Omit the images, then output each of the records below exactly.

### Task data
******************************
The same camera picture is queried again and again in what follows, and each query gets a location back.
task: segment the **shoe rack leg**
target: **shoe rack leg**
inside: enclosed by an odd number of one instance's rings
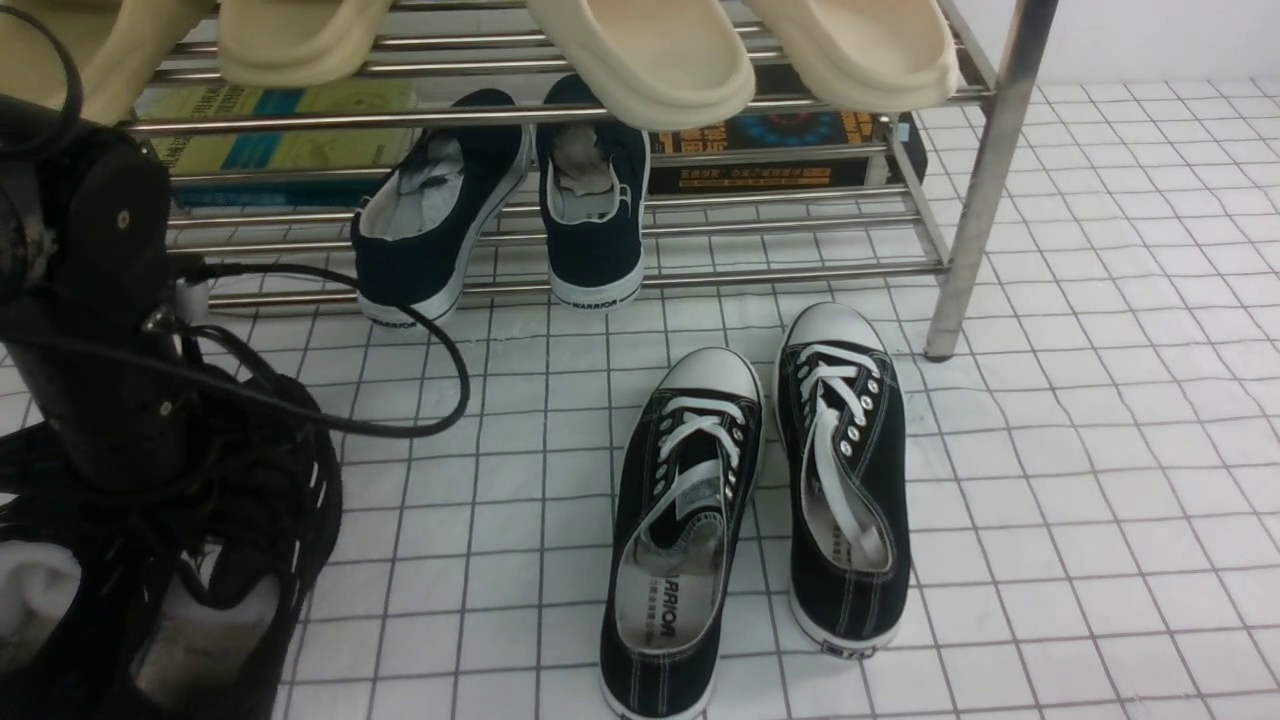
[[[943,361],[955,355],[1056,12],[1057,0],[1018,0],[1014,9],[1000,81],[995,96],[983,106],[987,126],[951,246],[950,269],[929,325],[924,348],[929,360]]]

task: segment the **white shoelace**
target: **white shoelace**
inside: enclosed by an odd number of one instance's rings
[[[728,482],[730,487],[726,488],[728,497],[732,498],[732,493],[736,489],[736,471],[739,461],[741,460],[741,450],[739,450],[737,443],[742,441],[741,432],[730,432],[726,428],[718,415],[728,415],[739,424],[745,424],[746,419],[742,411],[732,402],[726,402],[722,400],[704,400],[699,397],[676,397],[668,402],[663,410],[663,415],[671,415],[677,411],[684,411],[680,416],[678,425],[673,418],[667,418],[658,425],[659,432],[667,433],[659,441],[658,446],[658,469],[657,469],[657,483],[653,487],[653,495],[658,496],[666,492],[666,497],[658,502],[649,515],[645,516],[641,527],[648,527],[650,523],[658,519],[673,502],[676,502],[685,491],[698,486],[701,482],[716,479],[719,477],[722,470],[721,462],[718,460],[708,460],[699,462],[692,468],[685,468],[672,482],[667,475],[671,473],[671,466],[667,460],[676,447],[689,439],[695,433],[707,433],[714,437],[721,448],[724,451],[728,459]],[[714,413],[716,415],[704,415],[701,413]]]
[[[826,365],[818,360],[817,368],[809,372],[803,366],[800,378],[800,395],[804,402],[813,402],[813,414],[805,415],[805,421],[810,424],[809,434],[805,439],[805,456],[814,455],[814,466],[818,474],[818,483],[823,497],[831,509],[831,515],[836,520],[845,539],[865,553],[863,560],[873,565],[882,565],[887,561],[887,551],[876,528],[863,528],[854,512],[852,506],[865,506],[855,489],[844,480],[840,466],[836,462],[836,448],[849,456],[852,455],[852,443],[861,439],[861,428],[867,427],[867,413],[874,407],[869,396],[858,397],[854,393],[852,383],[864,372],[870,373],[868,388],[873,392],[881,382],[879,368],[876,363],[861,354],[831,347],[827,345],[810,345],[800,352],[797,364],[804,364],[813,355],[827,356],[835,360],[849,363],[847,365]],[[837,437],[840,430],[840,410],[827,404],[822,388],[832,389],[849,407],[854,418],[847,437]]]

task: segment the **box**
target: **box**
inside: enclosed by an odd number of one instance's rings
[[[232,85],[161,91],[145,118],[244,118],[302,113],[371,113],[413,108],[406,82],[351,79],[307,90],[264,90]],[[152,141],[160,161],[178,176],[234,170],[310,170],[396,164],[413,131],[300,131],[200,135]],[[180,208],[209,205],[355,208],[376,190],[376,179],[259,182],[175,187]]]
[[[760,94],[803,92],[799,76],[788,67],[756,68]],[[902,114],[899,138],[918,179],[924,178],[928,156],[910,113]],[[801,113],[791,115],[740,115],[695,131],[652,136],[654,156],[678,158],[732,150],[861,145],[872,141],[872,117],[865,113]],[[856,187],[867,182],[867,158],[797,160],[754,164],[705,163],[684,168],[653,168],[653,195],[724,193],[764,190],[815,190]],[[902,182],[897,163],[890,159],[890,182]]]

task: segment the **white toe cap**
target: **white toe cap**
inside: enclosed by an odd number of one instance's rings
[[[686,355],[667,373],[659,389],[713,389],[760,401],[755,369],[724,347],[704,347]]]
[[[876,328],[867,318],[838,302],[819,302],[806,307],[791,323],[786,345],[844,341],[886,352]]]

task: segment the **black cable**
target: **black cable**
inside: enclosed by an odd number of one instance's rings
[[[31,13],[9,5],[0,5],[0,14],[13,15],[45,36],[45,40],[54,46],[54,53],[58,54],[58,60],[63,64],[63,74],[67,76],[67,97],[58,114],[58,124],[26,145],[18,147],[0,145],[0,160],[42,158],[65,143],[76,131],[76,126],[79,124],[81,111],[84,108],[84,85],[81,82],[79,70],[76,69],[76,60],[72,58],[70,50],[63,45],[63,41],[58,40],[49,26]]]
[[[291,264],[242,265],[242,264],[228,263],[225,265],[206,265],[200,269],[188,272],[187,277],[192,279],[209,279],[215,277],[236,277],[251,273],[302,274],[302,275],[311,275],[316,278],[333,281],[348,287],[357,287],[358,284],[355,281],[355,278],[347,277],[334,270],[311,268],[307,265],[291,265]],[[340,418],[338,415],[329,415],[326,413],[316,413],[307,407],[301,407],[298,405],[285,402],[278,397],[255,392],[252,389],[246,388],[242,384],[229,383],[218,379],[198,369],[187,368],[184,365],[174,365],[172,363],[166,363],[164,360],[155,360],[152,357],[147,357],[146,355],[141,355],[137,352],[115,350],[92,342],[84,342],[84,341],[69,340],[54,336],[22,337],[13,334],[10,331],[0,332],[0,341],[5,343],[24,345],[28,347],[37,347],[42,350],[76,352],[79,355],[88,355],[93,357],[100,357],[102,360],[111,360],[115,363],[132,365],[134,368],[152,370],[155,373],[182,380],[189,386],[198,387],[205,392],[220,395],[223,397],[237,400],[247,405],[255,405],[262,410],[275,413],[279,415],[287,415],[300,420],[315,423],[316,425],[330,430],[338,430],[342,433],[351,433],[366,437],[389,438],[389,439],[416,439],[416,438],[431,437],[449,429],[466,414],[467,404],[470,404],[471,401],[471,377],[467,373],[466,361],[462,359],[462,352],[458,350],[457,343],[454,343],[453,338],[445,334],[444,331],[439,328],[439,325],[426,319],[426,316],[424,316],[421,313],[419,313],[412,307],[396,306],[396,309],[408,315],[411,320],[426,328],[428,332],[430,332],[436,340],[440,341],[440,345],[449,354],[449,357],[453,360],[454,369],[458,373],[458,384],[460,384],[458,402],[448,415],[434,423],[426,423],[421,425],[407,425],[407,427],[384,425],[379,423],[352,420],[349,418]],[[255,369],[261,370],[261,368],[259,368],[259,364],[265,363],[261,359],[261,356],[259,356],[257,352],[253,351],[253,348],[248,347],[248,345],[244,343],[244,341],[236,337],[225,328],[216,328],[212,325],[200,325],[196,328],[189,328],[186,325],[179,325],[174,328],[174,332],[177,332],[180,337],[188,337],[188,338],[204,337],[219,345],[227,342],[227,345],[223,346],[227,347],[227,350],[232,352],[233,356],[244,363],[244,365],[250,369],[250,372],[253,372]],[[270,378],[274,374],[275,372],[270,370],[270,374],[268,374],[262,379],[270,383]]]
******************************
### Reply to the task
The same camera picture is queried again and again in what follows, and each query gets a location back.
task: segment the **shoe rack leg**
target: **shoe rack leg**
inside: enclosed by an odd number of one instance's rings
[[[943,361],[955,355],[1056,12],[1057,0],[1018,0],[1014,9],[1000,81],[995,96],[983,106],[987,126],[951,246],[950,269],[929,325],[924,348],[929,360]]]

task: segment the **white shoelace**
target: **white shoelace**
inside: enclosed by an odd number of one instance's rings
[[[728,482],[730,487],[726,488],[728,497],[732,498],[732,493],[736,489],[736,471],[739,461],[741,460],[741,450],[739,450],[737,443],[742,441],[741,432],[730,432],[726,428],[718,415],[728,415],[739,424],[745,424],[746,419],[742,411],[732,402],[726,402],[722,400],[704,400],[699,397],[676,397],[668,402],[663,410],[663,415],[671,415],[677,411],[684,411],[680,416],[678,425],[673,418],[667,418],[658,425],[659,432],[667,433],[659,441],[658,446],[658,469],[657,469],[657,483],[653,487],[653,495],[658,496],[666,492],[666,497],[658,502],[649,515],[645,516],[641,527],[648,527],[650,523],[658,519],[673,502],[676,502],[685,491],[698,486],[701,482],[716,479],[719,477],[722,470],[721,462],[718,460],[708,460],[699,462],[692,468],[685,468],[672,482],[667,475],[671,473],[671,466],[667,460],[676,447],[689,439],[695,433],[707,433],[714,437],[721,448],[724,451],[728,459]],[[714,413],[716,415],[704,415],[701,413]]]
[[[826,365],[818,360],[817,368],[809,372],[803,366],[800,378],[800,395],[804,402],[813,402],[813,414],[805,415],[805,421],[810,424],[809,434],[805,439],[805,456],[814,455],[814,466],[818,474],[818,483],[823,497],[831,509],[831,515],[836,520],[845,539],[865,553],[863,560],[873,565],[882,565],[887,561],[887,551],[876,528],[863,528],[854,512],[852,506],[865,506],[855,489],[844,480],[840,466],[836,462],[836,448],[849,456],[852,455],[852,443],[861,439],[861,428],[867,427],[867,413],[874,407],[869,396],[858,397],[854,393],[852,383],[864,372],[870,373],[868,388],[873,392],[881,382],[879,368],[876,363],[861,354],[831,347],[827,345],[810,345],[800,352],[797,364],[804,364],[813,355],[827,356],[835,360],[849,363],[847,365]],[[837,437],[840,430],[840,410],[827,404],[822,388],[832,389],[849,407],[854,418],[847,437]]]

task: segment the **box**
target: **box**
inside: enclosed by an odd number of one instance's rings
[[[232,85],[161,91],[145,118],[244,118],[302,113],[371,113],[413,108],[406,82],[351,79],[307,90],[264,90]],[[152,141],[160,161],[178,176],[234,170],[310,170],[396,164],[413,131],[300,131],[200,135]],[[180,208],[209,205],[355,208],[376,190],[376,179],[259,182],[175,187]]]
[[[760,94],[803,92],[799,76],[788,67],[756,68]],[[902,114],[899,138],[918,179],[924,178],[928,156],[910,113]],[[801,113],[791,115],[740,115],[695,131],[652,136],[654,156],[678,158],[732,150],[861,145],[872,141],[872,117],[865,113]],[[856,187],[867,182],[867,158],[797,160],[754,164],[705,163],[684,168],[653,168],[653,195],[724,193],[764,190],[815,190]],[[902,182],[897,163],[890,159],[890,182]]]

task: segment the **white toe cap**
target: **white toe cap**
inside: enclosed by an odd number of one instance's rings
[[[686,355],[667,373],[659,389],[713,389],[760,401],[755,369],[724,347],[704,347]]]
[[[876,328],[867,318],[838,302],[819,302],[806,307],[791,323],[786,345],[844,341],[886,352]]]

task: segment the **black cable**
target: **black cable**
inside: enclosed by an odd number of one instance's rings
[[[31,13],[9,5],[0,5],[0,14],[13,15],[45,36],[45,40],[54,46],[54,53],[58,54],[58,60],[63,64],[63,74],[67,76],[67,97],[58,114],[58,124],[26,145],[18,147],[0,145],[0,160],[42,158],[65,143],[76,131],[76,126],[79,124],[81,111],[84,108],[84,85],[81,82],[79,70],[76,69],[76,60],[72,58],[70,50],[63,45],[63,41],[58,40],[49,26]]]
[[[291,264],[242,265],[242,264],[228,263],[225,265],[206,265],[200,269],[188,272],[187,277],[192,279],[209,279],[215,277],[236,277],[251,273],[302,274],[302,275],[311,275],[316,278],[333,281],[348,287],[357,287],[358,284],[355,281],[355,278],[347,277],[334,270],[311,268],[307,265],[291,265]],[[340,418],[338,415],[329,415],[326,413],[316,413],[307,407],[301,407],[298,405],[285,402],[278,397],[255,392],[252,389],[246,388],[242,384],[229,383],[218,379],[198,369],[187,368],[184,365],[174,365],[172,363],[166,363],[164,360],[155,360],[152,357],[147,357],[146,355],[141,355],[137,352],[115,350],[92,342],[84,342],[84,341],[69,340],[54,336],[22,337],[13,334],[10,331],[0,332],[0,341],[5,343],[24,345],[28,347],[37,347],[42,350],[76,352],[79,355],[88,355],[93,357],[100,357],[102,360],[111,360],[115,363],[132,365],[134,368],[152,370],[155,373],[182,380],[189,386],[198,387],[205,392],[220,395],[223,397],[237,400],[247,405],[255,405],[262,410],[275,413],[279,415],[287,415],[300,420],[315,423],[316,425],[330,430],[338,430],[342,433],[351,433],[366,437],[389,438],[389,439],[416,439],[416,438],[431,437],[449,429],[466,414],[467,404],[470,404],[471,401],[471,377],[467,373],[466,361],[462,359],[462,352],[458,350],[457,343],[454,343],[453,338],[445,334],[444,331],[439,328],[439,325],[426,319],[426,316],[424,316],[421,313],[419,313],[412,307],[396,306],[396,309],[408,315],[411,320],[426,328],[428,332],[430,332],[436,340],[440,341],[440,345],[449,354],[449,357],[453,360],[454,369],[458,373],[458,384],[460,384],[458,402],[448,415],[434,423],[426,423],[421,425],[407,425],[407,427],[384,425],[379,423],[352,420],[349,418]],[[255,369],[261,370],[261,368],[259,368],[259,364],[265,363],[261,359],[261,356],[259,356],[257,352],[253,351],[253,348],[248,347],[248,345],[244,343],[244,341],[236,337],[225,328],[216,328],[212,325],[200,325],[196,328],[189,328],[186,325],[179,325],[174,328],[174,332],[177,332],[180,337],[188,337],[188,338],[204,337],[219,345],[227,342],[227,345],[223,346],[227,347],[227,350],[232,352],[233,356],[244,363],[244,365],[250,369],[250,372],[253,372]],[[270,378],[274,374],[275,372],[270,370],[270,374],[268,374],[262,379],[270,383]]]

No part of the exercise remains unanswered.